Mais ses pensées devenaient confuses. Les hêtres s’étaient transformés en houx : çà et là une vigne serpentait de branche en branche, déployant ses pampres ou la pourpre des grappes, et le feuillage argenté d’un olivier sauvage contrastait parfois avec les houx obscurs. Clarke, dans les replis de son rêve, avait conscience que cette route l’avait mené de la maison paternelle à une contrée inconnue, et il en admirait l’étrangeté, quand soudain, effaçant l’été, ces parfums et ces murmures, un silence infini sembla tomber sur toutes choses : les bois se turent, et, pendant un fragment de temps, quelque chose qui n’était ni l’homme ni la bête, ni la vie ni la mort, mais toutes choses mêlées, l’apparence mouvante de toutes choses. Quelques secondes, et, tandis que le corps et l’âme semblaient près de se dissoudre, une voix pleura : « Allons, sortons d’ici. » Alors, ce fut comme l’ombre de l’ombre par-derrière les étoiles, comme l’obscurité éternelle.
Clarke, réveillé en sursaut, aperçut le docteur qui versait quelques gouttes d’un liquide huileux dans une fiole verte, et la bouchait soigneusement.
— Vous avez sommeillé, dit-il ; la journée a dû vous être fatigante. Mais voilà qui est fait ; je vais chercher Mary, et reviens dans dix minutes.
Clarke se renversa dans son fauteuil et rêva : il lui semblait passer d’un rêve à un autre, que les murs du laboratoire allaient se fondre, disparaître, et lui s’éveiller à Londres, frissonnant de ses fantaisies nocturnes. Mais la porte s’ouvrit ; le docteur parut ; derrière lui une jeune fille de dix-sept ans tout en blanc.
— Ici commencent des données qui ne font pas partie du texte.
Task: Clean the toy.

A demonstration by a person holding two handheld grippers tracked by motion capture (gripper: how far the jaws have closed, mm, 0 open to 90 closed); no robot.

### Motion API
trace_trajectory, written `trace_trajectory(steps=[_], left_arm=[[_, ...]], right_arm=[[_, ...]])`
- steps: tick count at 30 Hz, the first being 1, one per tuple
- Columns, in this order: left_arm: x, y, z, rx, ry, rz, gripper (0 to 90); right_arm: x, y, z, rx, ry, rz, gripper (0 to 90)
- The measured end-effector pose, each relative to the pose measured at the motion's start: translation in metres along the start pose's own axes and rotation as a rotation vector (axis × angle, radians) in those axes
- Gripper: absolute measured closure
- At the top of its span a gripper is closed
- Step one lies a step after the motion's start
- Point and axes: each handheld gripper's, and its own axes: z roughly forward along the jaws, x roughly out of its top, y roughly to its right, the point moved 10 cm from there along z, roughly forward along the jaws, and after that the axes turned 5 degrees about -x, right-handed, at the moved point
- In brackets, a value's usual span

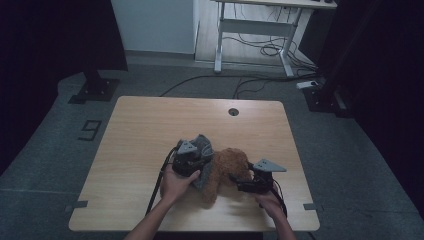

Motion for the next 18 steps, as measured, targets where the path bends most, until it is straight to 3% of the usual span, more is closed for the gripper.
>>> trace_trajectory(steps=[3,5,8,10,11,15,17,18], left_arm=[[-0.001,0.001,0.001,0.006,0.017,0.000,81.2],[0.000,0.002,0.002,0.008,0.023,-0.001,81.1],[0.008,0.004,0.000,-0.018,0.036,-0.036,80.4],[0.017,0.011,0.000,-0.028,0.034,-0.029,79.9],[0.023,0.018,0.001,-0.035,0.036,-0.016,80.0],[0.043,0.057,0.018,-0.055,0.027,0.101,80.2],[0.051,0.080,0.034,-0.084,0.017,0.133,80.2],[0.053,0.085,0.040,-0.086,0.010,0.142,80.2]], right_arm=[[0.004,-0.002,0.003,-0.006,-0.007,0.024,12.9],[0.002,-0.001,0.010,-0.035,-0.029,0.039,12.2],[0.000,0.000,0.014,-0.062,-0.041,0.036,20.3],[-0.001,0.000,0.013,-0.070,-0.038,0.038,25.0],[-0.002,0.000,0.012,-0.077,-0.031,0.035,26.2],[-0.001,-0.002,0.012,-0.095,-0.002,0.025,30.3],[0.000,-0.004,0.012,-0.100,0.006,0.008,32.8],[0.000,-0.006,0.011,-0.102,0.016,-0.014,34.0]])
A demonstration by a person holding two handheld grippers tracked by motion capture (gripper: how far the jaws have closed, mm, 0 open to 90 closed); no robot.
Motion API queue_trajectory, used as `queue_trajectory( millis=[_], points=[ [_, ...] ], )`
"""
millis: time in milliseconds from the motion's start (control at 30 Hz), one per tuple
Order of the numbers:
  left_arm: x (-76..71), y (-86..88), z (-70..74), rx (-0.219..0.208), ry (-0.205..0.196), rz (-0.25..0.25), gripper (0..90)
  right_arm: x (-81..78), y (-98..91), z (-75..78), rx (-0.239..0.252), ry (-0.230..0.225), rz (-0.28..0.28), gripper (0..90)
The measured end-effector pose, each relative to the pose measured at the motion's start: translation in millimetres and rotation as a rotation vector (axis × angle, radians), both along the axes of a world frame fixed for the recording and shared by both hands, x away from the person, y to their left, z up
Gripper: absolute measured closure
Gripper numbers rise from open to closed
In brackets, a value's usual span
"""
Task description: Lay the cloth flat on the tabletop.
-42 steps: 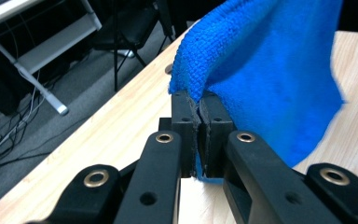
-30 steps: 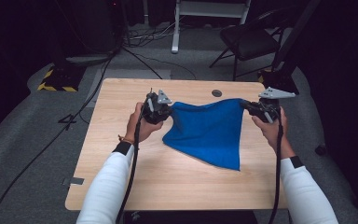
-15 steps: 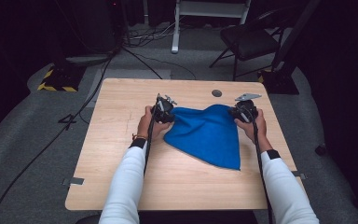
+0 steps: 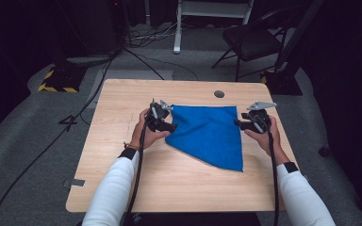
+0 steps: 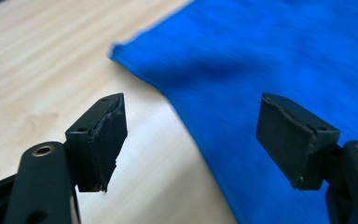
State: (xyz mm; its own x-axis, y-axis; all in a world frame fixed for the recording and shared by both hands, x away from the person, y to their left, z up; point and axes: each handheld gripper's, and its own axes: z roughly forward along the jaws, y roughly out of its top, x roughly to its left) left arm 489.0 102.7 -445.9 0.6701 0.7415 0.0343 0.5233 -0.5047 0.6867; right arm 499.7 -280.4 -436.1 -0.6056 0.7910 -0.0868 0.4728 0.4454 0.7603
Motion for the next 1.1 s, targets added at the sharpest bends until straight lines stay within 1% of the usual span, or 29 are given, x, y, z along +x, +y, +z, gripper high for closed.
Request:
queue_trajectory(
  millis=[67, 100, 167, 233, 267, 300, 333, 400, 433, 467, 500, 533, 567, 600, 633, 667, 700, 733, 800, 833, 867, 900, 933, 967, 1067, 1100],
  points=[
    [-11.0, 3.3, -1.3, -0.006, 0.010, -0.031, 24.9, -11.5, -6.0, 0.8, 0.028, 0.011, 0.031, 47.0],
    [-16.3, 4.2, -2.4, -0.007, 0.008, -0.041, 24.9, -18.2, -8.2, 0.4, 0.044, 0.011, 0.054, 47.0],
    [-26.3, 5.3, -6.7, -0.008, 0.021, -0.065, 25.2, -33.4, -10.4, -2.8, 0.038, 0.021, 0.096, 47.0],
    [-30.6, 5.0, -11.2, -0.009, 0.034, -0.079, 25.9, -45.9, -10.3, -7.5, 0.026, 0.039, 0.129, 46.6],
    [-33.2, 4.0, -15.4, 0.007, 0.045, -0.090, 26.7, -50.7, -10.1, -9.2, 0.023, 0.043, 0.142, 46.6],
    [-34.3, 3.0, -18.0, 0.017, 0.049, -0.095, 26.9, -57.9, -9.7, -12.4, 0.023, 0.055, 0.163, 46.6],
    [-35.1, 2.1, -20.4, 0.025, 0.059, -0.103, 27.3, -61.9, -9.0, -14.5, 0.021, 0.066, 0.179, 46.4],
    [-34.3, 1.8, -23.4, 0.008, 0.088, -0.115, 31.7, -72.9, -6.0, -19.8, -0.004, 0.077, 0.217, 46.4],
    [-34.0, 1.5, -24.6, -0.007, 0.096, -0.121, 32.4, -77.6, -5.1, -21.9, 0.000, 0.086, 0.237, 46.4],
    [-34.1, 1.5, -24.9, -0.012, 0.101, -0.125, 33.5, -83.1, -3.8, -24.3, 0.006, 0.102, 0.261, 46.5],
    [-34.4, 1.8, -26.0, -0.023, 0.109, -0.140, 34.8, -86.4, -2.8, -25.9, 0.006, 0.105, 0.272, 46.5],
    [-34.5, 2.1, -26.4, -0.024, 0.116, -0.148, 35.6, -91.3, -1.3, -28.2, 0.001, 0.113, 0.295, 46.5],
    [-35.5, 1.6, -28.9, -0.031, 0.118, -0.150, 36.8, -94.1, -0.3, -29.7, -0.001, 0.120, 0.306, 46.6],
    [-35.8, 1.5, -29.9, -0.026, 0.126, -0.157, 40.8, -97.8, 1.4, -32.0, -0.017, 0.124, 0.320, 46.9],
    [-36.2, 1.5, -31.4, -0.017, 0.131, -0.167, 42.6, -99.8, 2.3, -33.3, -0.027, 0.125, 0.328, 47.1],
    [-37.2, 1.5, -32.4, -0.009, 0.129, -0.181, 46.5, -101.6, 2.9, -34.8, -0.031, 0.127, 0.333, 47.4],
    [-38.9, 1.3, -33.1, -0.002, 0.121, -0.198, 53.4, -102.8, 3.2, -36.2, -0.031, 0.133, 0.332, 47.9],
    [-39.7, 0.9, -33.4, 0.004, 0.117, -0.205, 59.7, -103.2, 3.1, -37.9, -0.045, 0.135, 0.331, 48.7],
    [-42.0, -0.7, -34.6, 0.023, 0.120, -0.221, 68.7, -102.3, 1.9, -40.0, -0.052, 0.140, 0.321, 49.1],
    [-42.6, -0.9, -35.1, 0.025, 0.115, -0.226, 75.1, -101.4, 0.5, -41.4, -0.048, 0.148, 0.318, 49.5],
    [-43.6, -0.6, -35.1, 0.030, 0.118, -0.229, 77.7, -101.1, 0.0, -42.1, -0.051, 0.152, 0.312, 49.6],
    [-44.8, -0.3, -35.2, 0.029, 0.114, -0.233, 81.7, -100.5, -0.7, -43.1, -0.058, 0.148, 0.306, 49.9],
    [-46.5, 0.2, -34.9, 0.025, 0.115, -0.239, 86.3, -100.2, -1.4, -44.1, -0.057, 0.154, 0.303, 50.1],
    [-48.5, 0.9, -34.3, 0.022, 0.116, -0.253, 88.9, -100.0, -2.2, -45.3, -0.060, 0.155, 0.300, 50.6],
    [-56.7, 1.7, -31.9, 0.032, 0.115, -0.281, 89.7, -100.7, -5.4, -48.4, -0.067, 0.163, 0.296, 53.0],
    [-60.2, 2.1, -31.7, 0.028, 0.112, -0.285, 89.7, -101.6, -6.5, -49.5, -0.067, 0.167, 0.295, 53.4]
  ],
)
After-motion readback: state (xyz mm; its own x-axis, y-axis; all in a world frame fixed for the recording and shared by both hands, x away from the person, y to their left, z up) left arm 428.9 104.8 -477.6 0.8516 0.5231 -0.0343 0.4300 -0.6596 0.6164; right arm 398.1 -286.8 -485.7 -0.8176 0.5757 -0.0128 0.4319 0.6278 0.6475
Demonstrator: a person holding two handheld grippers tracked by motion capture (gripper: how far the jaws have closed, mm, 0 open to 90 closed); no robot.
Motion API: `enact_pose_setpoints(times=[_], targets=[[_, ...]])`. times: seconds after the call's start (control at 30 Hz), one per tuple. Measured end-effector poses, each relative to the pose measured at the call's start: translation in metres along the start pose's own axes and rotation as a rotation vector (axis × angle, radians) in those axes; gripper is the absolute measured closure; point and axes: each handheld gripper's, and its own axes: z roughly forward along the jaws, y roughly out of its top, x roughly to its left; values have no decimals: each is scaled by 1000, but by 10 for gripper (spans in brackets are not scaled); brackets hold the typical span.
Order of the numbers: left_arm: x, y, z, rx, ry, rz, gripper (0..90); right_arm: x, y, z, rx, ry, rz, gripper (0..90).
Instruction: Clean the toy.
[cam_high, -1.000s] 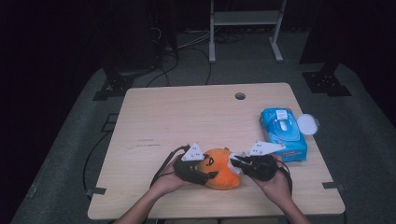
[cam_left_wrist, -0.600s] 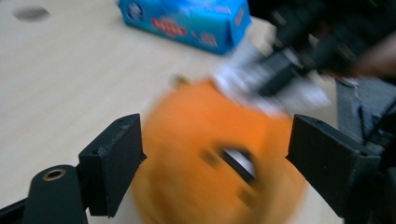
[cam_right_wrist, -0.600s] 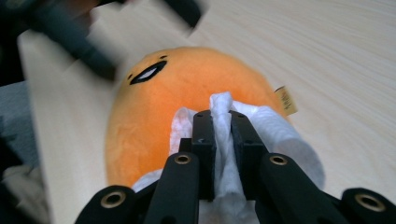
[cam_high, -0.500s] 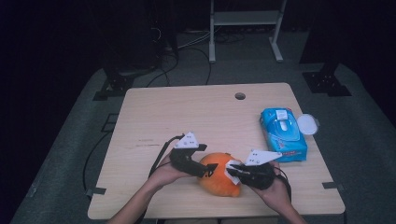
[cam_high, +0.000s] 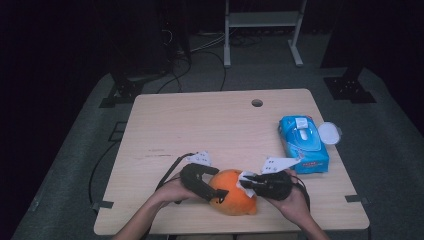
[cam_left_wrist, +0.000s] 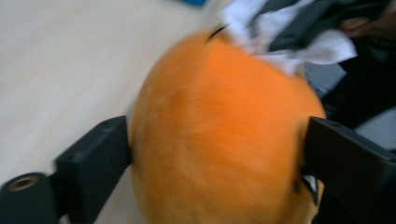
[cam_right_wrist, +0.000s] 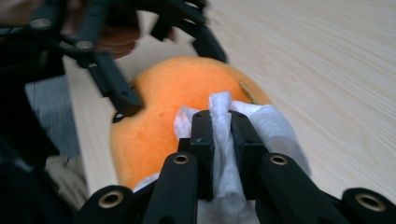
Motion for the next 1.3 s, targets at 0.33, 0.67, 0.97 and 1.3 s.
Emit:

Elle était si belle que Clarke ne s’étonna plus de ce que lui avait écrit Raymond ; il la voyait rougir de la face, et de la nuque et des bras, mais le docteur semblait inébranlable :
— Mary, dit-il, le moment est venu. Mais vous êtes libre. Vous plaît-il de vous confier à moi entièrement ?
— Oui, mon ami.
— Vous entendez, Clarke, vous êtes témoin. Voici le fauteuil, Mary, il est commode. Asseyez-vous, et tenez-vous appuyée ; êtes-vous prête ?
— Oui, mon ami, toute prête. Donnez-moi un baiser avant.
Le docteur se pencha et baisa ses lèvres avec assez de douceur :
— Maintenant, fermez les yeux, dit-il.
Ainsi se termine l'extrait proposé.